5 Denn die Erde jagt uns auf den Abgrund zu. Doch der Himmel fragt uns: Warum zweifelst du? Kyrie eleison, sieh, wohin wir gehn. Ruf uns aus den Toten, lass uns auferstehn.
Und dann sind sie doch da, diese manchmal unerträglichen Phasen im Leben, in denen wir zu zweifeln beginnen. Wir sind erfüllt von Angst. Eine Furcht ergreift von uns Besitz und sie wird immer grundsätzlicher. Wir können ihr nicht wie einst Descartes abschwören, der sie einfach für nichtig erklärte und damit ein furchtloses neues Zeitalter einläuten wollte. Es gibt Tage da bin ich nur noch Zweifel, weil ich nicht wahrhaben kann, dass das, was sich gerade zeigt, wirklich sein soll. Der persische Sufi-Mystiker Rumi hat im 13. Jahrhundert einmal eine wunderbare Erkenntnis festgehalten:
„In Erwartung des Schlimmsten schaust du hin und
erblickst stattdessen das freudige Gesicht,
das du so gern sehen wolltest.
Deine Hand öffnet und schließt sich und öffnet und schließt sich.
Bliebe sie zur Faust geballt oder geöffnet, wärst du gelähmt.
Immer wenn du dich verschließt und öffnest,
und sei es nur ein wenig, bist du darin zutiefst präsent.
Beides ist in wunderschöner Harmonie und schwingt
Zusammen wie die Flügel eines Vogels.“
(Zitiert nach: Peter A. Levine, Sprache ohne Worte, München 2010, S. 108)
6 Hart auf deiner Schulter lag das Kreuz, o Herr, ward zum Baum des Lebens, ist von Früchten schwer.

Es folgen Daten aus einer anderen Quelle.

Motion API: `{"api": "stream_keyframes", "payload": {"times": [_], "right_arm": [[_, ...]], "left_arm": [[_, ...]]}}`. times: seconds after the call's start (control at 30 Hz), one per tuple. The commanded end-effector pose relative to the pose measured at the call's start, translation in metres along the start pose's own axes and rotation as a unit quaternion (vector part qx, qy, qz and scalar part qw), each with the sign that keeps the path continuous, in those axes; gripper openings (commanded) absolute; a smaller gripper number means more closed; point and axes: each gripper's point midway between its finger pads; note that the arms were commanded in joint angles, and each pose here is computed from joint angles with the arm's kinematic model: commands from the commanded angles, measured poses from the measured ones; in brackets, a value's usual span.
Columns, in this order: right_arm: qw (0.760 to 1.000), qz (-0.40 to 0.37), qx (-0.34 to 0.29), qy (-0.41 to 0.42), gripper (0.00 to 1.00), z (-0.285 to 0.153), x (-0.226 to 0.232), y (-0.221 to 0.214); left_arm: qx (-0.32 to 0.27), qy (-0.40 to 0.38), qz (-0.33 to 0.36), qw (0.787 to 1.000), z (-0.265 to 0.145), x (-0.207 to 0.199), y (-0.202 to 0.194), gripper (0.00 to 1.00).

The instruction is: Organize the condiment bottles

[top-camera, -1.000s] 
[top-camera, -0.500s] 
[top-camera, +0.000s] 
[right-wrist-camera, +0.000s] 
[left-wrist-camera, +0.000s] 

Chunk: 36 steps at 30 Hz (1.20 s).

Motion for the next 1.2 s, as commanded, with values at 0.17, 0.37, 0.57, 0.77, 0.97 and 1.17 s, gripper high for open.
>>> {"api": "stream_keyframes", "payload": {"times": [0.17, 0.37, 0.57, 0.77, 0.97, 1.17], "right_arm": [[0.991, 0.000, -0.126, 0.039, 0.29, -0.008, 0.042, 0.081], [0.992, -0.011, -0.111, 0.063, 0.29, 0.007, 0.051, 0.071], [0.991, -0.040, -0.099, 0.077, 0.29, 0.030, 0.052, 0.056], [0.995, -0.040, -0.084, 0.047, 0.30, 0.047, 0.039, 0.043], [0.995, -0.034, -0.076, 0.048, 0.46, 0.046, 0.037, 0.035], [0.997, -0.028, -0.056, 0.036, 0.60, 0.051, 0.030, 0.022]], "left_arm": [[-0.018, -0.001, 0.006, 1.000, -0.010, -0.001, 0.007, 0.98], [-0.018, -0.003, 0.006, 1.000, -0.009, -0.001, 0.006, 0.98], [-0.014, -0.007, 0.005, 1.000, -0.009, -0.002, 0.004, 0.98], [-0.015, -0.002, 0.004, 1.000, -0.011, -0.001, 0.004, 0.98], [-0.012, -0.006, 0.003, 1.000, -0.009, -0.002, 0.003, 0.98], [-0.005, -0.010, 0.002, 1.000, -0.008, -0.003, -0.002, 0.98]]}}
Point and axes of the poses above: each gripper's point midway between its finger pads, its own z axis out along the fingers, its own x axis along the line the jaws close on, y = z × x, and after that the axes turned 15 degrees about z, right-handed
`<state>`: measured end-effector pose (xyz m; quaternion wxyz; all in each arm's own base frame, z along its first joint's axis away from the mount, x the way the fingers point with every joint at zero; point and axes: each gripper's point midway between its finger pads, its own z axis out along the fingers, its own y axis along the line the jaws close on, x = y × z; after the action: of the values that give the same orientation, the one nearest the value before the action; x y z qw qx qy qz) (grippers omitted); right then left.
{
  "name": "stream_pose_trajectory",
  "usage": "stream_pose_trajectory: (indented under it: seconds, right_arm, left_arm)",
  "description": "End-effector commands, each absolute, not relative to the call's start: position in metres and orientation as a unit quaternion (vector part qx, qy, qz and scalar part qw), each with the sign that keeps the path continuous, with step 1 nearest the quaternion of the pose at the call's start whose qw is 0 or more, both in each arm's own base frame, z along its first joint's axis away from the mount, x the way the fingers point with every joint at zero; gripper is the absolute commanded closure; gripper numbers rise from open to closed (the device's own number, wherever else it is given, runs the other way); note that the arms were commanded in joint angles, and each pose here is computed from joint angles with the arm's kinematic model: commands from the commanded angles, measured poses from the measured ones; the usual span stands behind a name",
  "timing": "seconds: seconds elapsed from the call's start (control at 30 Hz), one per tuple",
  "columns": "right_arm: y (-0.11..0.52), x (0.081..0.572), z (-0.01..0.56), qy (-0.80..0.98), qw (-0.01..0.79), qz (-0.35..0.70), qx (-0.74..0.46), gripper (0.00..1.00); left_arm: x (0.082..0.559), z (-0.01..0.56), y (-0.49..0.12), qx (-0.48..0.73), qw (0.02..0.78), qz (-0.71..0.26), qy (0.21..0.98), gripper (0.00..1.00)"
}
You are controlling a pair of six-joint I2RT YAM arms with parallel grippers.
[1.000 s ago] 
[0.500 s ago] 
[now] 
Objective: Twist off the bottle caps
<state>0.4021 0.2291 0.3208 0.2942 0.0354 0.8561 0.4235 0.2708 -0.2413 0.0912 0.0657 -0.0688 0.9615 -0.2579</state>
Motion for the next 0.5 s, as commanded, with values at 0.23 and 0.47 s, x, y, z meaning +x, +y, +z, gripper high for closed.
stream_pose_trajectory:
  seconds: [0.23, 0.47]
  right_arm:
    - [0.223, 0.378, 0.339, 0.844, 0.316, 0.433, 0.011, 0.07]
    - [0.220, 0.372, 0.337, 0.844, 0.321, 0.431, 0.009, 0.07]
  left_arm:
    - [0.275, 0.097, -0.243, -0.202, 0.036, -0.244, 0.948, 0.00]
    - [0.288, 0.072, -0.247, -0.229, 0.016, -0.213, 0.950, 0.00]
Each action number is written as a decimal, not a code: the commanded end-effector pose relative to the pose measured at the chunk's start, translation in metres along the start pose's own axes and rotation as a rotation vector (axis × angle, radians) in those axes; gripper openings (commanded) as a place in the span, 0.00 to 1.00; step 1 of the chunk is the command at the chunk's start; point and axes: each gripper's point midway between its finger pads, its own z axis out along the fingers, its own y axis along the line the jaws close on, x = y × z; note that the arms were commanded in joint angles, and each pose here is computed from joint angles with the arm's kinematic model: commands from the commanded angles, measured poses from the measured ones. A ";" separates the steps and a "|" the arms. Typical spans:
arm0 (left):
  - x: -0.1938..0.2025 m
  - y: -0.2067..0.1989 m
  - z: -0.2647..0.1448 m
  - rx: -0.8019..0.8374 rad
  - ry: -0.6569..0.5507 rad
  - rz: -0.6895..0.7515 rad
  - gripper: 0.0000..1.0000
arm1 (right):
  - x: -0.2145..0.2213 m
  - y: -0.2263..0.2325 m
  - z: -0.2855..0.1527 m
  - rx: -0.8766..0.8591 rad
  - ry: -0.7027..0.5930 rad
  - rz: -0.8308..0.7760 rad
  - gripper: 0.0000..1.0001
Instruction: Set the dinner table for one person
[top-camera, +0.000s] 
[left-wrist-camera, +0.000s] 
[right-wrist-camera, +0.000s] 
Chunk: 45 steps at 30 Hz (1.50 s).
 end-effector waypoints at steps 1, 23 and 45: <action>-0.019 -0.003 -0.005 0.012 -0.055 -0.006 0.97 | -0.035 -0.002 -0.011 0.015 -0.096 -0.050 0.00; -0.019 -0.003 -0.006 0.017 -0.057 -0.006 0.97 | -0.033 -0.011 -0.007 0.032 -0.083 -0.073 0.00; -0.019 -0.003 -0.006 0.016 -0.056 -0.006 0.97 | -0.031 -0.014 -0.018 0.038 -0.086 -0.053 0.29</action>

Kyrie eleison, sieh, wohin wir gehn. Ruf uns aus den Toten, lass uns auferstehn.
Ich sitze in Gedanken nochmals am Baum des Lebens. Ich ziehe den Schatten vor. Die Beine jedoch strecke ich der Sonne entgegen. So bin ich halt, ein Schattentier, dass im Schatten weilt und sich doch stets nach Licht und Wärme streckt, weil ich ohne sie nicht leben kann.
Der Ruf eines Vogels weckt meine Aufmerksamkeit. Ich hebe meinen Blick. Lange suche ich. Höre seine Stimme, die in mir widerhallt. Endlich erkenne ich ihn, zwischen den Zweigen. „Kyrie eleison, sieh, wohin er geht“, meine ich zu hören. Wundersam und wunderbar zugleich. Langsam kehrt Kraft zurück in meine müden Glieder.
„Die Äpfel sind reif. Du musst sie nur pflücken“, kommt mir eine Stimme aus einer anderen Welt entgegen. Ist es wirklich so einfach?, fragt eine andere Stimme in mir. Noch bevor diese beiden Stimmen ihre Diskussion in meinem Kopf aufnehmen können, höre ich erneut den Ruf des Vogels. „Kyrie eleison, sieh, wohin er geht“, wiederholt er nun eindringlicher. Ich springe auf, greife nach einem Apfel. „Jesu geh voran auf der Lebensbahn“ (Zinsendorf), höre ich mich nun selbst sagen. So sei es, denke ich und mache mich auf den Weg. Amen.